On August 27, 2014, Nelnet Servicing, LLC (“Nelnet Servicing”), a subsidiary of Nelnet, Inc. (the “Company”), received a Modification of Contract that is effective September 1, 2014 (the “Modification”) from the United States Department of Education (the “Department”), pursuant to which the Department modified the pricing and loan allocation metrics under the previously reported student loan servicing contract between the Department and Nelnet Servicing (the “Servicing Contract”).
As previously reported by the Company, Nelnet Servicing is one of four companies awarded a student loan servicing contract by the Department in June 2009 to provide additional servicing capacity for loans owned by the Department. Under the Servicing Contract, the Company earns a monthly fee from the Department for each unique borrower who has loans owned by the Department and serviced by the Company. The amount paid per each unique borrower is dependent on the status of the borrower (such as in school or in repayment).

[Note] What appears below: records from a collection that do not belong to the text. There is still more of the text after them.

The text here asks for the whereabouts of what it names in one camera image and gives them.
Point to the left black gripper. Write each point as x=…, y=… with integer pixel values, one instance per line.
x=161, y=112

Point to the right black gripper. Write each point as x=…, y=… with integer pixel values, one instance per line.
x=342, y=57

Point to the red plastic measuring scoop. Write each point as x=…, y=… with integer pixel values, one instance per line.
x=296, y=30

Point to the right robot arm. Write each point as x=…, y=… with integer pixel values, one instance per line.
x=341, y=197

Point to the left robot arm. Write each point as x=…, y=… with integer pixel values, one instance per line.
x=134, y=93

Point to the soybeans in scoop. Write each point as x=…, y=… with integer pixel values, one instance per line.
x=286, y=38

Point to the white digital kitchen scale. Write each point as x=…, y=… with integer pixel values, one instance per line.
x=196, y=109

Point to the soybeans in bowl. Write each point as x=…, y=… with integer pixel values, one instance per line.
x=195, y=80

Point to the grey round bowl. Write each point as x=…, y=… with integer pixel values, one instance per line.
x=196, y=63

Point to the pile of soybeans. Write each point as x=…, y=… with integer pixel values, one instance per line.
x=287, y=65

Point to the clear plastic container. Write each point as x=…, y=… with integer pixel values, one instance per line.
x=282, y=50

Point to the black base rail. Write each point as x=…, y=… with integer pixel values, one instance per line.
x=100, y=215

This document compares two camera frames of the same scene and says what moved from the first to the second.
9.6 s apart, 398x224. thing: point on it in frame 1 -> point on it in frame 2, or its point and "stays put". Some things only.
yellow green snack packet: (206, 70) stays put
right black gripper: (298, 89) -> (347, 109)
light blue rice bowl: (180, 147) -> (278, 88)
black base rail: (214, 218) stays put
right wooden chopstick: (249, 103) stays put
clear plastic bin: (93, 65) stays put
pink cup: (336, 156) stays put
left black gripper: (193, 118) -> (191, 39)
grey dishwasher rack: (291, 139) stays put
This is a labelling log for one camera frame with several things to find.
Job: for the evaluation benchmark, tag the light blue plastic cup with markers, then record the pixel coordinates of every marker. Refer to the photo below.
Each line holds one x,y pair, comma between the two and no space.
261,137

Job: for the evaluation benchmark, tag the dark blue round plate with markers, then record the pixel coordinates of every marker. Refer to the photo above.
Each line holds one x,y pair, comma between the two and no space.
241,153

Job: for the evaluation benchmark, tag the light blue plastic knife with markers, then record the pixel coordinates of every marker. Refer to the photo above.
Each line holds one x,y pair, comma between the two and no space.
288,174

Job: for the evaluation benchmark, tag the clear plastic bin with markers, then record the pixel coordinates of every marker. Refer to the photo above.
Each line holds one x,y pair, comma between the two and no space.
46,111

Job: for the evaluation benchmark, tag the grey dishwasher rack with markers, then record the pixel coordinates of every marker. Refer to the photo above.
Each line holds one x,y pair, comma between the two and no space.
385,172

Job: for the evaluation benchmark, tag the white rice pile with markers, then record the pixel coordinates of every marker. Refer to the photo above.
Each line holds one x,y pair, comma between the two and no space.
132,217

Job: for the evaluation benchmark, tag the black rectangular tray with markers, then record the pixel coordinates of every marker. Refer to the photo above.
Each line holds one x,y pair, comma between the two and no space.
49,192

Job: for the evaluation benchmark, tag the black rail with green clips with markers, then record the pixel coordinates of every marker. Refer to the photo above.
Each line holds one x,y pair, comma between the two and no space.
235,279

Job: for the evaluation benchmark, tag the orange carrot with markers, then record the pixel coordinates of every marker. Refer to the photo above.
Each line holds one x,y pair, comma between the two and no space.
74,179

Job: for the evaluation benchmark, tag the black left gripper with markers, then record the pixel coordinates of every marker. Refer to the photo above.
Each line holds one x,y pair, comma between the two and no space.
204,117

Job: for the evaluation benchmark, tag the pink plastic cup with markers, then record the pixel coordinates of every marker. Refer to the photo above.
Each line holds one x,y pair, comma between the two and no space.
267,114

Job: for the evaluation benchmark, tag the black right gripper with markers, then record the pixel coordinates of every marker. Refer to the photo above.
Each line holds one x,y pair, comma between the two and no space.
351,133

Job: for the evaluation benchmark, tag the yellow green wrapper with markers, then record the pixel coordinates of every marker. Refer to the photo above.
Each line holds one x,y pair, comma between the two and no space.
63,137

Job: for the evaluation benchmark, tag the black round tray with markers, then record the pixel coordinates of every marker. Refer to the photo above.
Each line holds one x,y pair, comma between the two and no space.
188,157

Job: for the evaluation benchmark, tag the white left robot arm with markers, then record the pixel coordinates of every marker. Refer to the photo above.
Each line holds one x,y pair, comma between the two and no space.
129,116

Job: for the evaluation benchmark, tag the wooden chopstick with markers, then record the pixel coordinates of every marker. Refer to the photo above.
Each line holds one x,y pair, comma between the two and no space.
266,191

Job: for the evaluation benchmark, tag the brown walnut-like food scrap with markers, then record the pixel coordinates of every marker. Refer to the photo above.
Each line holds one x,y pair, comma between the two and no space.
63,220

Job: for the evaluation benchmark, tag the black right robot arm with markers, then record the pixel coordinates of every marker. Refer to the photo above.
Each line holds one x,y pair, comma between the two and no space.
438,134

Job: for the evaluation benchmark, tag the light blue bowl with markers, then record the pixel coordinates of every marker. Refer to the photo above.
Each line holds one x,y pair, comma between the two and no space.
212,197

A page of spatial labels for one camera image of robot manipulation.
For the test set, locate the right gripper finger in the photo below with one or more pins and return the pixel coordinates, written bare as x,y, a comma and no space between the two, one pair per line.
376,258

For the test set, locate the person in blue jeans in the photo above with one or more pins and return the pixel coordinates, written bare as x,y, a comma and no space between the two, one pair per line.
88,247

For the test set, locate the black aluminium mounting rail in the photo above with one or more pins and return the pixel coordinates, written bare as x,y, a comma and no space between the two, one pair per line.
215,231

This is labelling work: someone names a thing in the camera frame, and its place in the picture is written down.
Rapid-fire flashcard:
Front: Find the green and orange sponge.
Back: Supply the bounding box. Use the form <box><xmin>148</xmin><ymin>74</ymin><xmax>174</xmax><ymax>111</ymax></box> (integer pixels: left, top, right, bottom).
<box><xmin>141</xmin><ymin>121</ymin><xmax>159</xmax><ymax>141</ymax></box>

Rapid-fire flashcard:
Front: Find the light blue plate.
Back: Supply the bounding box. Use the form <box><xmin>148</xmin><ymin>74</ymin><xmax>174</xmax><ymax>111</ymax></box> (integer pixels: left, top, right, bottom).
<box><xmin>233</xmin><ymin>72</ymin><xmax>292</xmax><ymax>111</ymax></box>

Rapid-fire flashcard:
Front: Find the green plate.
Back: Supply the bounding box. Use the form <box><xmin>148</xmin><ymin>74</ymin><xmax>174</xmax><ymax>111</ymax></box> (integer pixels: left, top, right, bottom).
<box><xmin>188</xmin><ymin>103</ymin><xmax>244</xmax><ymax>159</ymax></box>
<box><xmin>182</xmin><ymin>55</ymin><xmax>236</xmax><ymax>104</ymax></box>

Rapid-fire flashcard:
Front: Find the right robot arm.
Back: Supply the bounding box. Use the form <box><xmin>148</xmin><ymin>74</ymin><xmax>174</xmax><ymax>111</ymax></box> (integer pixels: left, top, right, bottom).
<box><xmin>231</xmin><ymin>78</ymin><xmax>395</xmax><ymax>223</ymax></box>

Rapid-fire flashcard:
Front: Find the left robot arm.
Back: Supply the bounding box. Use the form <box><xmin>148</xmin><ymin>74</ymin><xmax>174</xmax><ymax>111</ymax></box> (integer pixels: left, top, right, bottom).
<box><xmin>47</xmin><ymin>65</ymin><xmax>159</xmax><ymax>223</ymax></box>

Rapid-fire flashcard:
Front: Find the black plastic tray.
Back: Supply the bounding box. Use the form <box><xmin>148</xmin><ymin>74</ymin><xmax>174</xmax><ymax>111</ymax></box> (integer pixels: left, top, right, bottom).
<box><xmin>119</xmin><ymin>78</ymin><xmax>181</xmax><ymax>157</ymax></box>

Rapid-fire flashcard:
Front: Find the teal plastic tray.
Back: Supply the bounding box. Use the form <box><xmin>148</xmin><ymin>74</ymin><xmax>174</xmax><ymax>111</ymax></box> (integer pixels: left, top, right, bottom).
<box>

In addition, the Department allocates new loan volume among the four servicers based on certain performance metrics established by the Department.
The Modification provides that certain amounts to be paid under the Servicing Contract as determined by borrower status will change effective September 1, 2014. Based on the Company’s current portfolio of borrowers, the Company does not expect the initial weighted average revenue earned per unique borrower to be significantly different under the revised pricing structure than that of the pre-Modification pricing structure.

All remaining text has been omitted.